Zisimos Lorentzatos says that The Notebook

is permeated by the three characteristics we find in all his writings: sudden light, tears, and the impossibility of describing the indescribable ... Apart from the tears of compunction - which Patriarch Kallistos Xanthopoulos calls a sign of the spirit's participation in noetic prayer and a desire, in the humility of poverty, for ceaselessly flowing tears (On Prayer 31) - and the acknowledged impossibility of setting down what he attempts to describe - "and I cannot represent how the light troubled me and the terror and the tears of my eyes" (258); "how can I, my dear readers, describe this beauty and great light?" (251) - there are indications which enable us, I believe, to be almost certain (naturally, as far as possible) that Makriyannis in the last years of his life not only followed the difficult path of noetic prayer, the "pray without ceasing" - "Today, Friday, I struggled for many hours with sinful tears; on the other days I spend four hours, morning and evening, in prayer, when I go out of the house, and when I return, and when I am about to eat" (252) - but was also granted, it seems, the union which is "the summit of desire" where the eternal light, "if it gazes at itself, it sees light, or if it gazes at that which gives the vision, it sees light there too; and such is the union, where all things are one, so that the one who sees cannot distinguish either the means or the goal or the essence, but only that it is light and that he sees light which resembles nothing created."

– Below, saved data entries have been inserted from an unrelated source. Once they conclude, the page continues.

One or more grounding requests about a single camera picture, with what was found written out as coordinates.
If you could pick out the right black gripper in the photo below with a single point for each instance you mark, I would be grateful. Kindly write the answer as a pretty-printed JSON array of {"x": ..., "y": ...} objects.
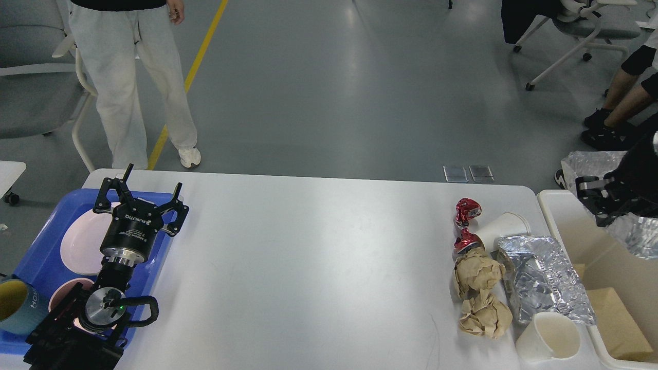
[{"x": 632, "y": 189}]

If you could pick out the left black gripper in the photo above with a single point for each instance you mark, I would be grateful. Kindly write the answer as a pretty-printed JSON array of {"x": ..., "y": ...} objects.
[{"x": 131, "y": 234}]

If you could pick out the aluminium foil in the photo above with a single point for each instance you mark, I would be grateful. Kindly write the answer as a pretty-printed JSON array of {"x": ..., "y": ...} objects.
[{"x": 638, "y": 234}]

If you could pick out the pink plate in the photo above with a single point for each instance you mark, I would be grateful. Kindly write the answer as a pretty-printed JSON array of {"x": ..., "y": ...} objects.
[{"x": 80, "y": 246}]

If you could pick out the brown paper bag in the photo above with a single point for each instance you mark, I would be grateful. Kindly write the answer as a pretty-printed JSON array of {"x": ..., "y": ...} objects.
[{"x": 617, "y": 321}]

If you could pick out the pink mug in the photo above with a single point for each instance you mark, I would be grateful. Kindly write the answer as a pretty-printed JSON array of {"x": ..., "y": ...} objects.
[{"x": 60, "y": 294}]

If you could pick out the small foil piece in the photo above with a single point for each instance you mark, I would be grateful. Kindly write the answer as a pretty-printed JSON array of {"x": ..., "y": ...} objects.
[{"x": 540, "y": 278}]

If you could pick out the teal mug yellow inside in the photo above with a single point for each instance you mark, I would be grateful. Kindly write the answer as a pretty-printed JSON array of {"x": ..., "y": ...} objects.
[{"x": 23, "y": 307}]

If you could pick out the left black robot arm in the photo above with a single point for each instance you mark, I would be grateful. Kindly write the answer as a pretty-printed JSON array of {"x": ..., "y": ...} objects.
[{"x": 106, "y": 309}]

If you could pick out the white plastic bin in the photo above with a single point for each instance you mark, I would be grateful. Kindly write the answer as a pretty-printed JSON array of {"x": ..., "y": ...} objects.
[{"x": 571, "y": 223}]

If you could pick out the blue plastic tray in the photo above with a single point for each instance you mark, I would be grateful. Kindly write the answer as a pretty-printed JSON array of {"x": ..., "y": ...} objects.
[{"x": 43, "y": 268}]

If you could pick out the seated person black clothes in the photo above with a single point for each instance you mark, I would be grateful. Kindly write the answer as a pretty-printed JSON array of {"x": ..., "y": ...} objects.
[{"x": 607, "y": 128}]

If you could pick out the white paper cup lying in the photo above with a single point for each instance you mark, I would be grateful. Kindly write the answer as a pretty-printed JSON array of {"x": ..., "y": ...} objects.
[{"x": 506, "y": 225}]

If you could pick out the white side table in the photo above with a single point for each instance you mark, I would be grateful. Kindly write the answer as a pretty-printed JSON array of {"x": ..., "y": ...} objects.
[{"x": 10, "y": 173}]

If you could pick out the crushed red can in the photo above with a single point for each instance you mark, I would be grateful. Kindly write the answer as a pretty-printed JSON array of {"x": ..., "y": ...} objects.
[{"x": 466, "y": 210}]

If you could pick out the white paper cup front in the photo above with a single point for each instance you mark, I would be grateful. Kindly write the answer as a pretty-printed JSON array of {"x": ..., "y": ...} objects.
[{"x": 548, "y": 336}]

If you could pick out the white rolling chair left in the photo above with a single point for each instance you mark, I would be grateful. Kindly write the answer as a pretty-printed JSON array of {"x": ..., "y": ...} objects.
[{"x": 43, "y": 82}]

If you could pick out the crumpled brown paper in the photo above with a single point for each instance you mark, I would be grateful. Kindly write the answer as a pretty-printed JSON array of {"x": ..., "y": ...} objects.
[{"x": 475, "y": 274}]

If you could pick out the standing person grey trousers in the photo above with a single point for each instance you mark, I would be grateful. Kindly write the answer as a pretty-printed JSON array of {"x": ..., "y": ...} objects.
[{"x": 110, "y": 36}]

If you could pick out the office chair with jacket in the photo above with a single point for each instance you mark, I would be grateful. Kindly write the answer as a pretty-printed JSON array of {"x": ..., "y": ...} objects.
[{"x": 593, "y": 24}]

Makriyannis's theology in his Memoirs or more especially in The Notebook did not interest progressive Greek intellectuals. When John Vlachoyannis showed the recently discovered manuscript to George Theotokas in 1941, he responded: "This is the work of a madman." And Linos Polites in his preface to The Notebook says: "The religious mania of the aged Makriyannis is offensive to us today." Most reactions were in the same vein. Even psychiatrists were sought to support the view that head wounds that Makriyannis had suffered had brought about a form of paranoia.

Makriyannis's marginalized witness brings hope that the Church's Gospel and its universal Greek embodiment survive and function invisibly like the buried "mustard seed." As Makriyannis said: "It is our fate as Greeks always to be few. From beginning to end, from antiquity to this day, all the beasts fight to devour us but they cannot. They consume us but the leaven remains."